• Work required: Read the data that follows. Then repeat it exactly.

• Supplied records:
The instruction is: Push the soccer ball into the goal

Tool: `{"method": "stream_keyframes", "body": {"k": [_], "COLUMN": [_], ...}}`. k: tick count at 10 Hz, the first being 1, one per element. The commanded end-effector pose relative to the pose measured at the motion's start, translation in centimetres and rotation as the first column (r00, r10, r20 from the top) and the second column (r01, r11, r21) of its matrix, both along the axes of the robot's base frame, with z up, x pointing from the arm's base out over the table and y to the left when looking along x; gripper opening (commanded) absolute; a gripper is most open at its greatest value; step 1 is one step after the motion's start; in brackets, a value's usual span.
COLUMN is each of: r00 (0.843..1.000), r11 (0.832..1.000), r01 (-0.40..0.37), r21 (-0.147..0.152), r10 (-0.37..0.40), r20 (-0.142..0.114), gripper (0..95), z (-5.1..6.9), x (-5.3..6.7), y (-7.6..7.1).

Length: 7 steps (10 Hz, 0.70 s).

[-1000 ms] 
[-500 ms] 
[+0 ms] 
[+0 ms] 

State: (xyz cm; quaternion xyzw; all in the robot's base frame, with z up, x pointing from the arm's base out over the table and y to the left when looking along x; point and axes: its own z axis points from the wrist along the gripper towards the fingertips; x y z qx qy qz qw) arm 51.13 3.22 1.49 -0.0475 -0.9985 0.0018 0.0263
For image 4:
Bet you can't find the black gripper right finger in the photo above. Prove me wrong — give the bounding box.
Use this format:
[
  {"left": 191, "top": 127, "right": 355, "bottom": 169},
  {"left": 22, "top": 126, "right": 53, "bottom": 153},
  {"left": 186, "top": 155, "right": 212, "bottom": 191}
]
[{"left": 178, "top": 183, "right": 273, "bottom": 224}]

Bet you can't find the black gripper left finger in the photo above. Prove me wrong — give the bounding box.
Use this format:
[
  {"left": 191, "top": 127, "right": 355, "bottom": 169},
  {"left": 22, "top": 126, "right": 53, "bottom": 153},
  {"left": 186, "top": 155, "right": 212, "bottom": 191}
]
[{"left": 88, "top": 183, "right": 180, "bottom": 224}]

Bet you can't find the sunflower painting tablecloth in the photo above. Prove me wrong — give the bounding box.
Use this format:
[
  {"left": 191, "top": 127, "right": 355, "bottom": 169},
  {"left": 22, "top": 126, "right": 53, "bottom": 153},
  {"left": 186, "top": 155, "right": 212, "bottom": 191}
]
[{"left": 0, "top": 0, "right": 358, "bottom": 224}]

• Result of the exercise:
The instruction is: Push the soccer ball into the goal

Tool: `{"method": "stream_keyframes", "body": {"k": [_], "COLUMN": [_], ...}}`. k: tick count at 10 Hz, the first being 1, one per element. The commanded end-effector pose relative to the pose measured at the motion's start, translation in centimetres and rotation as the first column (r00, r10, r20 from the top) and the second column (r01, r11, r21) of its matrix, both along the axes of the robot's base frame, with z up, x pointing from the arm's base out over the table and y to the left when looking along x; gripper opening (commanded) absolute; a gripper is most open at its greatest value; step 1 is one step after the motion's start; in brackets, a value's usual span.
COLUMN is each of: r00 (0.843..1.000), r11 (0.832..1.000), r01 (-0.40..0.37), r21 (-0.147..0.152), r10 (-0.37..0.40), r20 (-0.142..0.114), gripper (0..95), z (-5.1..6.9), x (-5.3..6.7), y (-7.6..7.1).

Length: 7 steps (10 Hz, 0.70 s).

[-1000 ms] 
[-500 ms] 
[+0 ms] 
[+0 ms] 

State: (xyz cm; quaternion xyzw; all in the robot's base frame, with z up, x pointing from the arm's base out over the table and y to the left when looking along x; point and axes: its own z axis points from the wrist along the gripper towards the fingertips; x y z qx qy qz qw) arm 51.13 3.22 1.49 -0.0475 -0.9985 0.0018 0.0263
For image 4:
Bet you can't find the black gripper right finger in the photo above. Prove me wrong — give the bounding box.
Use this format:
[
  {"left": 191, "top": 127, "right": 355, "bottom": 169},
  {"left": 22, "top": 126, "right": 53, "bottom": 153},
  {"left": 186, "top": 155, "right": 212, "bottom": 191}
]
[{"left": 178, "top": 183, "right": 273, "bottom": 224}]

Bet you can't find the black gripper left finger in the photo above. Prove me wrong — give the bounding box.
Use this format:
[
  {"left": 191, "top": 127, "right": 355, "bottom": 169},
  {"left": 22, "top": 126, "right": 53, "bottom": 153},
  {"left": 186, "top": 155, "right": 212, "bottom": 191}
]
[{"left": 88, "top": 183, "right": 180, "bottom": 224}]

Bet you can't find the sunflower painting tablecloth in the photo above. Prove me wrong — give the bounding box.
Use this format:
[
  {"left": 191, "top": 127, "right": 355, "bottom": 169},
  {"left": 22, "top": 126, "right": 53, "bottom": 153},
  {"left": 186, "top": 155, "right": 212, "bottom": 191}
]
[{"left": 0, "top": 0, "right": 358, "bottom": 224}]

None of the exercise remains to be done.